[Problem to work on]
The reply should contain all the data below, repeated exactly, and none of the images.

[Data in this exercise]
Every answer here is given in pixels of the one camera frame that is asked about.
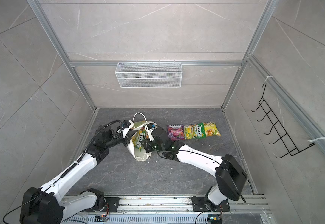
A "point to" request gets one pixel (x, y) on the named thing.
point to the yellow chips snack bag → (211, 129)
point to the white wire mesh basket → (151, 75)
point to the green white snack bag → (194, 131)
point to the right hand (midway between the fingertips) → (142, 141)
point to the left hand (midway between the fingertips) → (135, 126)
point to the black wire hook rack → (290, 146)
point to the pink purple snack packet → (176, 132)
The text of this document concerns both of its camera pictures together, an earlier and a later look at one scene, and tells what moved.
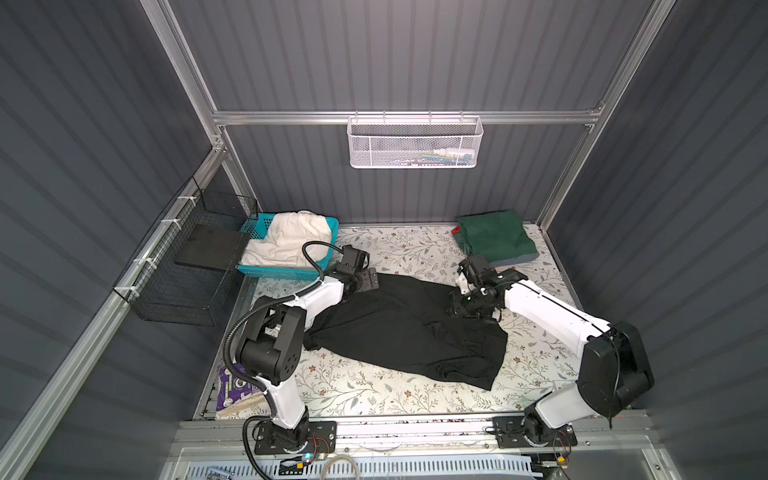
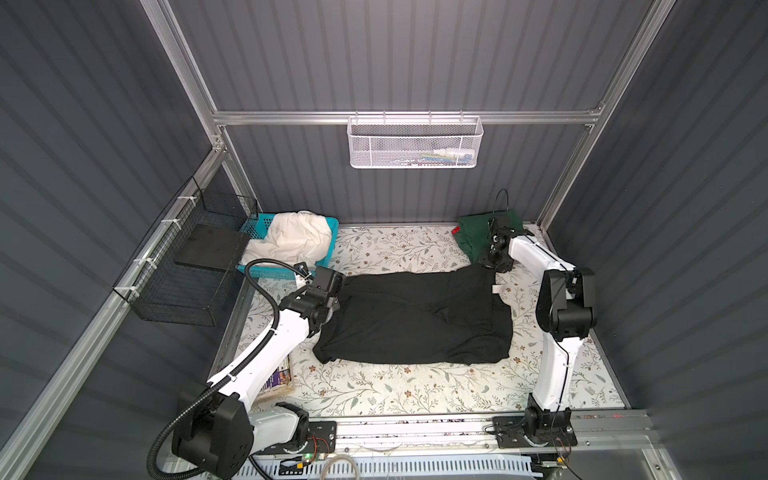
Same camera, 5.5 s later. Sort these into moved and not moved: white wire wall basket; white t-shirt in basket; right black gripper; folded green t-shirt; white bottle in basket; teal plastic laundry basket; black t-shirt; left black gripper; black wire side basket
Moved: right black gripper; left black gripper; black t-shirt
Not moved: white t-shirt in basket; white wire wall basket; black wire side basket; white bottle in basket; teal plastic laundry basket; folded green t-shirt
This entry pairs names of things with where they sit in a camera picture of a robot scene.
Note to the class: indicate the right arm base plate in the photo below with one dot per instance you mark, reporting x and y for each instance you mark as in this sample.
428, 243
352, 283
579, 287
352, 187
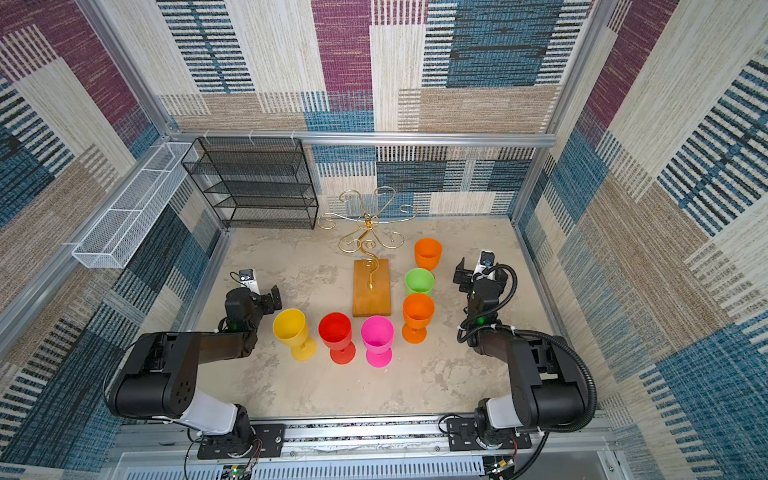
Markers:
463, 436

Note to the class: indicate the pink wine glass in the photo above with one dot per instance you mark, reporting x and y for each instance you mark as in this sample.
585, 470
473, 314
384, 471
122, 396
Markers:
377, 334

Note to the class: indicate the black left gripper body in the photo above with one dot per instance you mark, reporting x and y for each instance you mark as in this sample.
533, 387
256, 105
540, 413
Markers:
268, 307

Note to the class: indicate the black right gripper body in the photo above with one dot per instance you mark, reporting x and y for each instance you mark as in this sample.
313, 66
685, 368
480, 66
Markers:
464, 276

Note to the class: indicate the aluminium front rail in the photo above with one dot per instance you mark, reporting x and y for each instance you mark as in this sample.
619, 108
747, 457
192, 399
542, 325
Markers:
368, 447

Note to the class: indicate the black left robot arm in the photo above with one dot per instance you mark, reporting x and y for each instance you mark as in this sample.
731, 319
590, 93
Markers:
159, 378

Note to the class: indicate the white mesh wall basket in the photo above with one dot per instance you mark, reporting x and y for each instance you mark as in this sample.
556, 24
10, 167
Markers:
114, 239

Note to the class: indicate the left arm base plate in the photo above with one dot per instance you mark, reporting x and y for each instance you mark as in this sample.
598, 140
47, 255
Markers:
259, 440

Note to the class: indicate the orange wooden rack base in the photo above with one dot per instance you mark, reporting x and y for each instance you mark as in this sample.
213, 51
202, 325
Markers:
371, 289

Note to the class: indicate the red wine glass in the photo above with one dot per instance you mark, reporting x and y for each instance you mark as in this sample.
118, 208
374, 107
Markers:
335, 330

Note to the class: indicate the yellow wine glass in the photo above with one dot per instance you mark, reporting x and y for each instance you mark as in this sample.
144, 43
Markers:
290, 327

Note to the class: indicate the black mesh shelf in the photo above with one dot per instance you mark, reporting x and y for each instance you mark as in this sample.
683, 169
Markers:
254, 182

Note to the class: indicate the orange wine glass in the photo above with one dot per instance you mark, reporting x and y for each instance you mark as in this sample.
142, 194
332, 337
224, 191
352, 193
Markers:
418, 311
427, 253

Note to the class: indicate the gold wire glass rack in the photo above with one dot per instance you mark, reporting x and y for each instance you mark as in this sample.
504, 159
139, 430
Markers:
364, 238

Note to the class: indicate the green wine glass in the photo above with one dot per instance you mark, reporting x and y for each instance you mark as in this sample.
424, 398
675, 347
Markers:
419, 281

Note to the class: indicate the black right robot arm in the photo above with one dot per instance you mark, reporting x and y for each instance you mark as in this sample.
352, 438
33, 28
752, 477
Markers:
550, 387

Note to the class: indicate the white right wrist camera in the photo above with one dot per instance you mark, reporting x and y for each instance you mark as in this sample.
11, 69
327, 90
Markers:
485, 262

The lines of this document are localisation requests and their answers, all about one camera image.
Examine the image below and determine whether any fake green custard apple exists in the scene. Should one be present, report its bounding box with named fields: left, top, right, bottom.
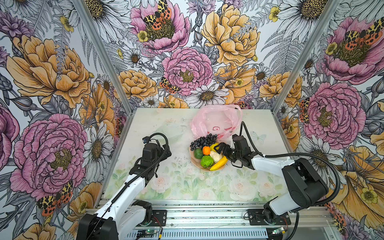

[Response box]
Every answer here is given in pixels of the one camera frame that is asked about.
A "point to" request gets one pixel (x, y) on the named thing.
point to the yellow chips snack bag → (211, 129)
point to the white wire mesh basket → (151, 75)
point to the green white snack bag → (194, 131)
point to the right hand (midway between the fingertips) → (142, 141)
point to the left hand (midway between the fingertips) → (135, 126)
point to the black wire hook rack → (290, 146)
point to the pink purple snack packet → (176, 132)
The text of this document concerns both of its camera pictures together, an earlier and a later look at one scene, and tells what moved.
Same camera, 5.5 s later. Sort these into moved and not moved: white wire wall basket; white t-shirt in basket; right black gripper; folded green t-shirt; white bottle in basket; teal plastic laundry basket; black t-shirt; left black gripper; black wire side basket
Moved: right black gripper; left black gripper; black t-shirt
Not moved: white t-shirt in basket; white wire wall basket; black wire side basket; white bottle in basket; teal plastic laundry basket; folded green t-shirt
This entry pairs names of things with where they sit in a camera picture of a robot scene.
Note to the class: indicate the right arm base plate in the photo below with one dot per instance you mark, reporting x and y for each instance you mark as in this sample.
428, 243
352, 283
579, 287
352, 187
Markers:
463, 436

Note to the class: indicate the pink wine glass in the photo above with one dot per instance you mark, reporting x and y for each instance you mark as in this sample.
585, 470
473, 314
384, 471
122, 396
Markers:
377, 334

Note to the class: indicate the black left gripper body in the photo above with one dot per instance you mark, reporting x and y for each instance you mark as in this sample.
533, 387
256, 105
540, 413
Markers:
268, 307

Note to the class: indicate the black right gripper body in the photo above with one dot per instance you mark, reporting x and y for each instance you mark as in this sample.
313, 66
685, 368
480, 66
Markers:
464, 276

Note to the class: indicate the aluminium front rail in the photo above with one dot per instance you mark, reporting x and y for each instance you mark as in this sample.
619, 108
747, 457
192, 399
542, 325
Markers:
368, 447

Note to the class: indicate the black left robot arm in the photo above with one dot per instance you mark, reporting x and y for each instance you mark as in this sample.
731, 319
590, 93
Markers:
159, 378

Note to the class: indicate the white mesh wall basket in the photo above with one dot per instance you mark, reporting x and y for each instance you mark as in this sample.
556, 24
10, 167
Markers:
114, 239

Note to the class: indicate the left arm base plate in the photo above with one dot per instance you mark, reporting x and y for each instance you mark as in this sample.
598, 140
47, 255
Markers:
259, 440

Note to the class: indicate the orange wooden rack base in the photo above with one dot per instance you mark, reporting x and y for each instance you mark as in this sample.
213, 51
202, 325
Markers:
371, 289

Note to the class: indicate the red wine glass in the photo above with one dot per instance you mark, reporting x and y for each instance you mark as in this sample.
118, 208
374, 107
Markers:
335, 330

Note to the class: indicate the yellow wine glass in the photo above with one dot per instance you mark, reporting x and y for each instance you mark as in this sample.
144, 43
Markers:
290, 327

Note to the class: indicate the black mesh shelf in the photo above with one dot per instance you mark, reporting x and y for each instance you mark as in this sample.
683, 169
Markers:
254, 182

Note to the class: indicate the orange wine glass in the photo above with one dot per instance you mark, reporting x and y for each instance you mark as in this sample.
142, 194
332, 337
224, 191
352, 193
Markers:
418, 311
427, 253

Note to the class: indicate the gold wire glass rack in the photo above with one dot per instance you mark, reporting x and y for each instance you mark as in this sample.
504, 159
139, 430
Markers:
364, 238

Note to the class: indicate the green wine glass in the photo above with one dot per instance you mark, reporting x and y for each instance you mark as in this sample.
424, 398
675, 347
Markers:
419, 281

Note to the class: indicate the black right robot arm in the photo above with one dot per instance you mark, reporting x and y for each instance you mark as in this sample.
352, 438
33, 28
752, 477
Markers:
550, 387

Note to the class: indicate the white right wrist camera in the photo above with one dot per instance you mark, reporting x and y for each instance you mark as in this sample.
11, 69
327, 90
Markers:
485, 262

The lines of this document are localisation requests and their answers, all about one camera image.
Examine the image below and determine whether any fake green custard apple exists in the scene. Should one be present, report its bounding box with named fields: left, top, right, bottom.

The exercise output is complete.